Günümüzde bu şekliyle ön plana çıkan dünya şehirlerinden ve ülkemizdeki şehirlerden örnekler verilebilir . Paris’i modanın merkezi, Mekke’yi İslam dininin merkezi, İstanbul’u sanayi, kültür, turizm merkezi, Mardin’i farklı dini mozaiklerinden oluşan hoşgörüsü ile Atina’yı olimpiyatları ile kimliğini kazanmış şehirler olarak sayabiliriz. Bu örnekleri çoğaltmak elbette mümkün olmakla beraber burada asıl varmak istediğim nokta kendi şehrimize nasıl bir kent kültürü ve marka kazandırabileceğimizdir. Batman’ın kentleşme sürecinin 1950’lerde Petrolun bulunması ile başladığını düşünecek olursak tarihinden getirdiği köklü kültürel bir sermayesinin olmadığı ortada olmakla birlikte bu kentin kendine özgü bir kültürünü olmadığı ve kendine özgün bir kimlik oluşturamayacağı anlamına elbette gelmeyecektir.
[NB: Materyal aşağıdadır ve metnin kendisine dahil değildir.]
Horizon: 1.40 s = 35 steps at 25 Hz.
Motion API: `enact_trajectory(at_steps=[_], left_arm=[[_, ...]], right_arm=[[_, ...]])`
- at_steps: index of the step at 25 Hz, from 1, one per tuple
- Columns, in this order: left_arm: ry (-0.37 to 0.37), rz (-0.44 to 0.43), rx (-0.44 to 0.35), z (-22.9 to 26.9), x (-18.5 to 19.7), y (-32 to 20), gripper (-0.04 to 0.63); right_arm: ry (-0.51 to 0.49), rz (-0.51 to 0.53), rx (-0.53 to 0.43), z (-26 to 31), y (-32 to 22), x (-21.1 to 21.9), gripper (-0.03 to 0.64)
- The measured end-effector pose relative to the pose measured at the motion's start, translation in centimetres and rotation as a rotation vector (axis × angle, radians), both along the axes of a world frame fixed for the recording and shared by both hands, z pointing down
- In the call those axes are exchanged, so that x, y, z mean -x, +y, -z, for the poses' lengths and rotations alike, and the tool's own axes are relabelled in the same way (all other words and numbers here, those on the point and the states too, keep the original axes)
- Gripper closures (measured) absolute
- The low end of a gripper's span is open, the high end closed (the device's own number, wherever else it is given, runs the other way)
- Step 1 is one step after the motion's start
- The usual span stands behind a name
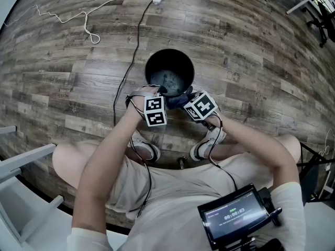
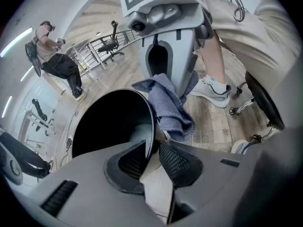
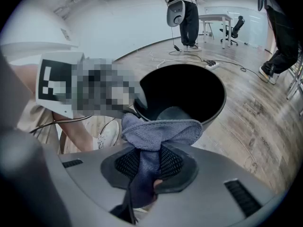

O halde nasıl bir kimlik kazandırılmalı ?

 

Bu bağlamda Batman’ın nasıl bir kimlik oluşturacağı konusuna eğilecek olursak kentin oluşmasına ve büyük bir şehir haline gelmesine önemli ölçüde katkısı olan petrol kaynağıyla ilişkili olarak Türkiye’de gerçek anlamda öteki şehirlerden ayrışacak ve ön plana çıkacak bir asfalt çalışması yapılabilir. Nasıl ki Konya denince akla ilk gelen Mevlana oluyorsa ,Çorum denince leblebi bir çağrışım yapıyorsa neden Batman deyince kaymak gibi çukursuz ve kusursuz yolları akla gelmesin ki ! Bu yönüyle ciddi manada bir kimlik kazanmak ve markalaşmak adına kentimize bir katma değer kazandırabiliriz. Tabi burada bizimkisi sadece bir öneri yani bu konuda belediye veya valilik olarak bir kampanya da başlatılabilir. Halkın görüşlerinin de alınabileceği yarışma tarzında faaliyetler de yapılabilir. Yani kentin güzel bir kimlik ve marka kazanması adına kolektif bir çalışma ile gerek yerel ve merkezi yönetimler olarak gerekse de vatandaşlar olarak çalışmalar yapılabilir.

 

Kentimiz uzun yıllar faili meçhul cinayetler, terör ve intihar olayları gibi olumsuz haberler ile ulusal basında yer aldı. Bu haberler ile beraber Batman’ın olumsuz bir imajı oluşmaya başladı. Hatta son zamanlarda kaçak elektrik ve trafo patlamaları ile olumsuz olarak tekrardan gündeme oturduk. Bu açıdan bakınca kentimiz adına ne yapabiliriz diye düşününce böyle bir yazıyı kaleme alma gereğini bir vatandaş olarak hissettim. Umarım bu güzel kentin vatandaşları olarak kentimize bilim, sanat, teknoloji, sanayi, turizm doğal kaynaklar ve yeşil alan projeleri ile daha geniş bir yelpazede kimlik kazandırmak adına yatırımlarımızı ve çalışmalarımızı çoğaltarak şehrimizin gelişimine katkı sunarız.